Dimensions: image: 24 x 29.4 cm (9 7/16 x 11 9/16 in.) mount: 45.8 x 55.8 cm (18 1/16 x 21 15/16 in.)
Copyright: CC0 1.0
Curator: Samuel Bourne captured this scene, "Kashmir; On the Scinde River, Above Sonamurg," and looking at it, I feel this sense of quiet vastness. The mountains cradle everything. Editor: That stillness is deceptive. Think of the labor involved: Bourne lugging heavy equipment across unforgiving terrain, the chemical processes, and the sheer contingency of getting a good image in that environment. Curator: True, the journey itself becomes part of the story. I keep imagining the air, thin and crisp, scented with pine. How the light must have played on the water. It’s almost dreamlike. Editor: Bourne, though, was deeply embedded in the colonial project, and these landscapes were often presented as untouched, ripe for exploitation, obscuring existing labor and local industry.

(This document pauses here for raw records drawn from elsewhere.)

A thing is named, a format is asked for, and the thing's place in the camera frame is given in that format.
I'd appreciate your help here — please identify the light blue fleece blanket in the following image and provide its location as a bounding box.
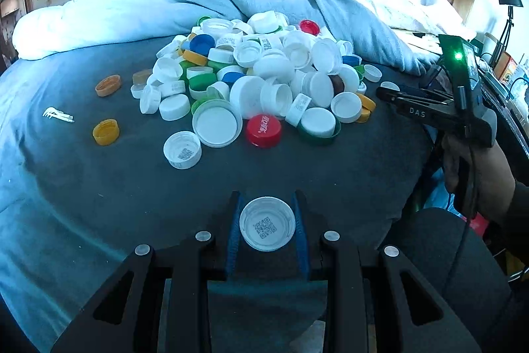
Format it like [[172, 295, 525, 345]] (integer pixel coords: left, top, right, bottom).
[[13, 0, 433, 76]]

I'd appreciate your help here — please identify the pile of bottle caps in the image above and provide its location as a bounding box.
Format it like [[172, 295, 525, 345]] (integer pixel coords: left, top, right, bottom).
[[131, 11, 398, 142]]

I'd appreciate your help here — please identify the cream plastic spoon set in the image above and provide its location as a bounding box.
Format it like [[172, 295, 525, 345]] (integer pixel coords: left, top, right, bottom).
[[42, 107, 74, 124]]

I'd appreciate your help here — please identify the white cap QR code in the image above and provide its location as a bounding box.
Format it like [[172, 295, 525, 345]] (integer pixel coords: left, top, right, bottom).
[[163, 131, 202, 170]]

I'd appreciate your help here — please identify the black desk lamp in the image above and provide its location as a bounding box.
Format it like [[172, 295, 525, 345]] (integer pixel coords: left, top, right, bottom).
[[490, 0, 523, 67]]

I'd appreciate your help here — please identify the orange cap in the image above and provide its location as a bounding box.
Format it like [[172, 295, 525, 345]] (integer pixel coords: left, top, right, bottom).
[[94, 74, 122, 98]]

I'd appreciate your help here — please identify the red cola cap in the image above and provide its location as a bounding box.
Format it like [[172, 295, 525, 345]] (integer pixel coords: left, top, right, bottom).
[[246, 114, 282, 148]]

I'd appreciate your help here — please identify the dark blue bed sheet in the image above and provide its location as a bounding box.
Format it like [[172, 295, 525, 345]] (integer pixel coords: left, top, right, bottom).
[[1, 39, 431, 352]]

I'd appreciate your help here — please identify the white cap with QR code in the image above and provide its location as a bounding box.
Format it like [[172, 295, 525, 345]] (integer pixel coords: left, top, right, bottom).
[[238, 196, 296, 253]]

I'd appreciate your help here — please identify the large white lid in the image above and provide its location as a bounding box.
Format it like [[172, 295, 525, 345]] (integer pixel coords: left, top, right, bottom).
[[192, 100, 243, 148]]

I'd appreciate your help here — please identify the right hand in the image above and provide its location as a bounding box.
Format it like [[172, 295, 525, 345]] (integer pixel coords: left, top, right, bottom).
[[442, 134, 516, 223]]

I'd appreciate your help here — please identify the yellow cap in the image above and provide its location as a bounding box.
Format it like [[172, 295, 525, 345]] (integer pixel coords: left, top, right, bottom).
[[92, 119, 120, 146]]

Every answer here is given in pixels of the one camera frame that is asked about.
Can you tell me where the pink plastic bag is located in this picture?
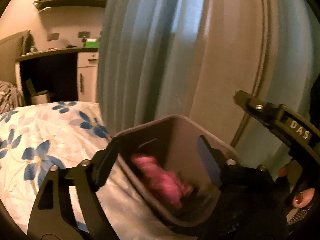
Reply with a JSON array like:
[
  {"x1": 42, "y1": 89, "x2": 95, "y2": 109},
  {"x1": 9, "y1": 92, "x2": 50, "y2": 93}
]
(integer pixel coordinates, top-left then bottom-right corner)
[{"x1": 131, "y1": 154, "x2": 194, "y2": 209}]

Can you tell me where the brown plastic trash bin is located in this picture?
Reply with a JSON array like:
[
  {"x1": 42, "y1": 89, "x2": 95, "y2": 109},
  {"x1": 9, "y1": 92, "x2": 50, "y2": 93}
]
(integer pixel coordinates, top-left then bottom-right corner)
[{"x1": 114, "y1": 115, "x2": 239, "y2": 228}]

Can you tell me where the gloved right hand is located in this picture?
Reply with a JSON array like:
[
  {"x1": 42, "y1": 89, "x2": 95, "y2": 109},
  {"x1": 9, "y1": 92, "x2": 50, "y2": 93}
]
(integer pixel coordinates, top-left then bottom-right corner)
[{"x1": 275, "y1": 159, "x2": 319, "y2": 236}]

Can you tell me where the floral white blue duvet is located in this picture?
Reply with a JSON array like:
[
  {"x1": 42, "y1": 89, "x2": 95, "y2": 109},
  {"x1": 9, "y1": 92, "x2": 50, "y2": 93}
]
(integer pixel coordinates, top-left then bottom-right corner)
[{"x1": 1, "y1": 102, "x2": 184, "y2": 239}]

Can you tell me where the white bin under desk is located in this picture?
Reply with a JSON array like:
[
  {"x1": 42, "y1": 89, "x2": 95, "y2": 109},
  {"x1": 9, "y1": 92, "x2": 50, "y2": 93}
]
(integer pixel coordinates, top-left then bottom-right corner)
[{"x1": 25, "y1": 79, "x2": 50, "y2": 105}]

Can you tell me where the grey striped blanket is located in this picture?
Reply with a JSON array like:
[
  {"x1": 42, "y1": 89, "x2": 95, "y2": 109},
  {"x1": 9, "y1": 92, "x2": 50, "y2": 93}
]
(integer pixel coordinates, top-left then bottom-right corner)
[{"x1": 0, "y1": 81, "x2": 25, "y2": 114}]

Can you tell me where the blue grey curtain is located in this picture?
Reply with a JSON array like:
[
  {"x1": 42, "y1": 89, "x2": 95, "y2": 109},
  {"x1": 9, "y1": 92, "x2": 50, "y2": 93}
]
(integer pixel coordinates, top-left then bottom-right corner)
[{"x1": 98, "y1": 0, "x2": 319, "y2": 176}]

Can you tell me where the dark desk with white cabinet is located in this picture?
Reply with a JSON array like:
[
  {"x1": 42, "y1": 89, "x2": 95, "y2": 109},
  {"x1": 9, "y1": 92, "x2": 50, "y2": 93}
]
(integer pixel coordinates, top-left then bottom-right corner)
[{"x1": 15, "y1": 48, "x2": 99, "y2": 105}]

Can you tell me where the green box on desk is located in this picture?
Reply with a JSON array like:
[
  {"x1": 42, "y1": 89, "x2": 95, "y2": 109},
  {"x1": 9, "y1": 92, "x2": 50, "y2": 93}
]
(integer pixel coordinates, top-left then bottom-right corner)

Curator: But the photograph still possesses a raw, almost spiritual quality. It whispers of hidden places, of a world both ancient and enduring. I feel peace. Editor: And yet, its materiality tells a different story: of empire, extraction, and the industrial processes that made such images possible in the first place. Curator: I suppose it’s about holding both truths, then, isn’t it? Editor: Precisely. An image, however beautiful, is always more than meets the eye.